# OmniVerifier-M1：具有显式结构化重校准能力的多模态元验证器

- 来源：HuggingFace Daily Papers（社区热门论文）
- 发布时间：2026-05-27 08:00
- AIHOT 分数：52
- AIHOT 链接：https://aihot.virxact.com/items/cmpozt6xb0aluslv4zu1618os
- 原文链接：https://arxiv.org/abs/2605.28805

## AI 摘要

OmniVerifier-M1是一个通过符号化元验证和解耦强化学习训练的多模态验证器。研究发现，使用符号化验证输出（如边界框）作为元验证依据，优于文本解释，便于基于规则的强化学习；同时将二元判断与元验证的强化学习目标解耦，显著优于联合优化。基于此，OmniVerifier-M1实现了稳健的视觉验证与细粒度错误定位，并支持M1-TTS，一个通过该验证器实现动态区域级自校正的生成系统。

## 正文

Visual outcomes are increasingly central to multimodal large language models, making reliable and fine-grained verification essential for scaling generalist foundation models. In this work, we investigate multimodal meta-verification, which leverages verifier-generated rationales rather than decision-only signals, and explore how to effectively incorporate meta-verification feedback into multimodal verifier training.

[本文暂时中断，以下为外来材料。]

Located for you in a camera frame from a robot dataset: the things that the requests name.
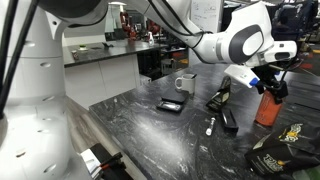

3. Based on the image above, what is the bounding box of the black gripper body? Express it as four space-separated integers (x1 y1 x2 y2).
255 63 284 86

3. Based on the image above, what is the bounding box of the orange monster can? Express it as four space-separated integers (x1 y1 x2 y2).
254 89 283 127

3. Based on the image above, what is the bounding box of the black digital scale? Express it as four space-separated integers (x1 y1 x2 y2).
155 89 190 113

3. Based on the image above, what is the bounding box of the black glasses case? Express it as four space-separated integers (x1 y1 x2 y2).
219 108 240 131

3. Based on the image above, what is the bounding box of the white marker pen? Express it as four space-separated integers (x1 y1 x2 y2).
205 116 217 137

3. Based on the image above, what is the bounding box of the black bag with yellow print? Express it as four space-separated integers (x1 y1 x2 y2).
244 122 320 176

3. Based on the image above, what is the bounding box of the white ceramic mug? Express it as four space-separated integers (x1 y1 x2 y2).
174 73 198 96

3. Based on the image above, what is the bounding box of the white whiteboard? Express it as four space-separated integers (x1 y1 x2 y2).
189 0 224 34

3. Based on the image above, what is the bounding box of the green packet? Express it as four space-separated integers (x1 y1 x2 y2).
293 166 320 180

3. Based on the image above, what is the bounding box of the white spray bottle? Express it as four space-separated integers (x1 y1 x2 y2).
147 31 155 47

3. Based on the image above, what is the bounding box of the white cabinet with dark top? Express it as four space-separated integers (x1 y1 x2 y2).
62 39 169 111

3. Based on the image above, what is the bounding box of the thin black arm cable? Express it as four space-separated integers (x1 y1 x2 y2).
146 0 214 39

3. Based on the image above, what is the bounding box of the thick black cable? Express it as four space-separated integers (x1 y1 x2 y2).
0 0 39 119
0 0 19 94

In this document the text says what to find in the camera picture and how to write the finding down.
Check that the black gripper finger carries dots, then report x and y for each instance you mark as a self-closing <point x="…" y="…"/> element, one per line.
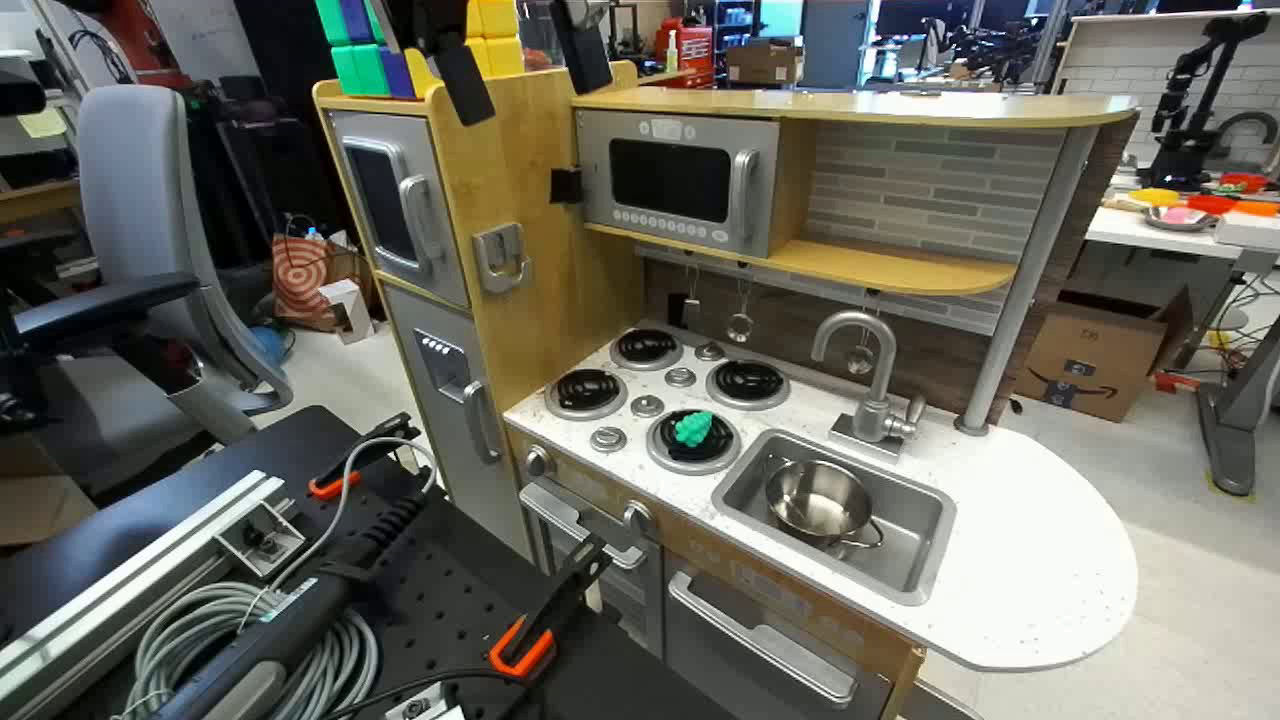
<point x="462" y="77"/>
<point x="580" y="47"/>

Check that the green grape toy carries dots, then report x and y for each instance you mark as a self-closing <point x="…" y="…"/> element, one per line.
<point x="693" y="431"/>

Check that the black background robot arm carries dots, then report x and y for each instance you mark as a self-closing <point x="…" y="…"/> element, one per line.
<point x="1201" y="95"/>

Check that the yellow toy block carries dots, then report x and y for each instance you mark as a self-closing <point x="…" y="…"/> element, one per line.
<point x="498" y="39"/>

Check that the green blue toy blocks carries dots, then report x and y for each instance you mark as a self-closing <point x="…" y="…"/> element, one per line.
<point x="363" y="61"/>

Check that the silver toy fridge door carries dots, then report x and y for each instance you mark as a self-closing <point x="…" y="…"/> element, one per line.
<point x="387" y="201"/>

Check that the silver toy microwave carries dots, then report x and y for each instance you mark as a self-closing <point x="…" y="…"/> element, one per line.
<point x="681" y="183"/>

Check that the silver toy ice dispenser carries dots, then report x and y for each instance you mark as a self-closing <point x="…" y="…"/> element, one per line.
<point x="500" y="256"/>

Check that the black toy stove burner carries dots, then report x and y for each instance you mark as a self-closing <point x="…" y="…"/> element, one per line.
<point x="588" y="391"/>
<point x="647" y="344"/>
<point x="715" y="461"/>
<point x="747" y="383"/>

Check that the grey stove knob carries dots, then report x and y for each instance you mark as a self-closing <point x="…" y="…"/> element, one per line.
<point x="647" y="406"/>
<point x="681" y="378"/>
<point x="610" y="439"/>

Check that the silver toy freezer door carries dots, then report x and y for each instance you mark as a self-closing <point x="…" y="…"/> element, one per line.
<point x="462" y="464"/>

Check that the silver toy faucet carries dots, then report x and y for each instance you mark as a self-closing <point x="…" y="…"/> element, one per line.
<point x="874" y="419"/>

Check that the toy oven door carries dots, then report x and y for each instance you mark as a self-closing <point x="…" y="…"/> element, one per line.
<point x="585" y="535"/>

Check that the small steel pot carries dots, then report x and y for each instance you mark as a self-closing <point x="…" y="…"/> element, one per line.
<point x="816" y="503"/>

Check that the silver toy sink basin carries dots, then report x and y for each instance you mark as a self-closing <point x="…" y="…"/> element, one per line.
<point x="909" y="535"/>

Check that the toy dishwasher door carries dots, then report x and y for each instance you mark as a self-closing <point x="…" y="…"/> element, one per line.
<point x="763" y="643"/>

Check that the wooden toy kitchen unit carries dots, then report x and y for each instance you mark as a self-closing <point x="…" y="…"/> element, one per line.
<point x="1040" y="535"/>

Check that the red canister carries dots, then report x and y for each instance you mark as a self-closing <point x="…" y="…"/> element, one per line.
<point x="686" y="48"/>

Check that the black clip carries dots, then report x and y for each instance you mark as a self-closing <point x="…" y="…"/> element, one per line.
<point x="564" y="184"/>

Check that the small cardboard box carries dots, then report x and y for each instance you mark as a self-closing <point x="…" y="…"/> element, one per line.
<point x="763" y="61"/>

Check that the red patterned bag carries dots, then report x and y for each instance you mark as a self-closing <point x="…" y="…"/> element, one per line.
<point x="303" y="283"/>

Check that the grey office chair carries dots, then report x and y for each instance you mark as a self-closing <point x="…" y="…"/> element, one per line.
<point x="142" y="226"/>

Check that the grey oven knob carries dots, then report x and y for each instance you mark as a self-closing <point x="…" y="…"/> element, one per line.
<point x="636" y="512"/>
<point x="533" y="461"/>

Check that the black chair armrest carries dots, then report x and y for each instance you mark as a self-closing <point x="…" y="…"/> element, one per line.
<point x="93" y="313"/>

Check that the orange black bar clamp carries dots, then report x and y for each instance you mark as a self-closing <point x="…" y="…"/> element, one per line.
<point x="542" y="626"/>

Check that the white work table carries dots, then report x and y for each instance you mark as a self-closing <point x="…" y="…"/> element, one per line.
<point x="1133" y="229"/>

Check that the large cardboard box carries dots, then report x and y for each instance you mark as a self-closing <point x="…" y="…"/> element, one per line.
<point x="1100" y="355"/>

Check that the grey bowl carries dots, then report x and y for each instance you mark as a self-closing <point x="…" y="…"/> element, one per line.
<point x="1176" y="219"/>

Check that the black stand leg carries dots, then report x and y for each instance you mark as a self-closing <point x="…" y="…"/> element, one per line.
<point x="1241" y="400"/>

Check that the metal corner bracket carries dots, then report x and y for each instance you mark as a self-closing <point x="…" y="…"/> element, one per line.
<point x="263" y="543"/>

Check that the aluminium extrusion rail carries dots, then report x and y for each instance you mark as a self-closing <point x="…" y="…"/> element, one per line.
<point x="121" y="581"/>

We identify two key findings. First, symbolic verifier outputs (e.g., bounding boxes) outperform textual explanations as meta-verification rationales, enabling efficient rule-based reinforcement learning rewards while avoiding reliance on model-based rewards from auxiliary judge models. Second, decoupling reinforcement learning objectives for binary judgment and meta-verification substantially outperforms joint reward optimization, due to intrinsic differences in output structure and learning dynamics. Based on these insights, we train OmniVerifier-M1, a generalist visual verifier leveraging symbolic meta-verification and decoupled reinforcement learning. OmniVerifier-M1 provides robust verification and fine-grained error localization, and further enables M1-TTS, a verifier-driven agentic generation system achieving dynamic region-level self-correction. This approach paves the way for more reliable, interpretable, and fine-grained multimodal verification, supporting safer and more controllable foundation model deployment.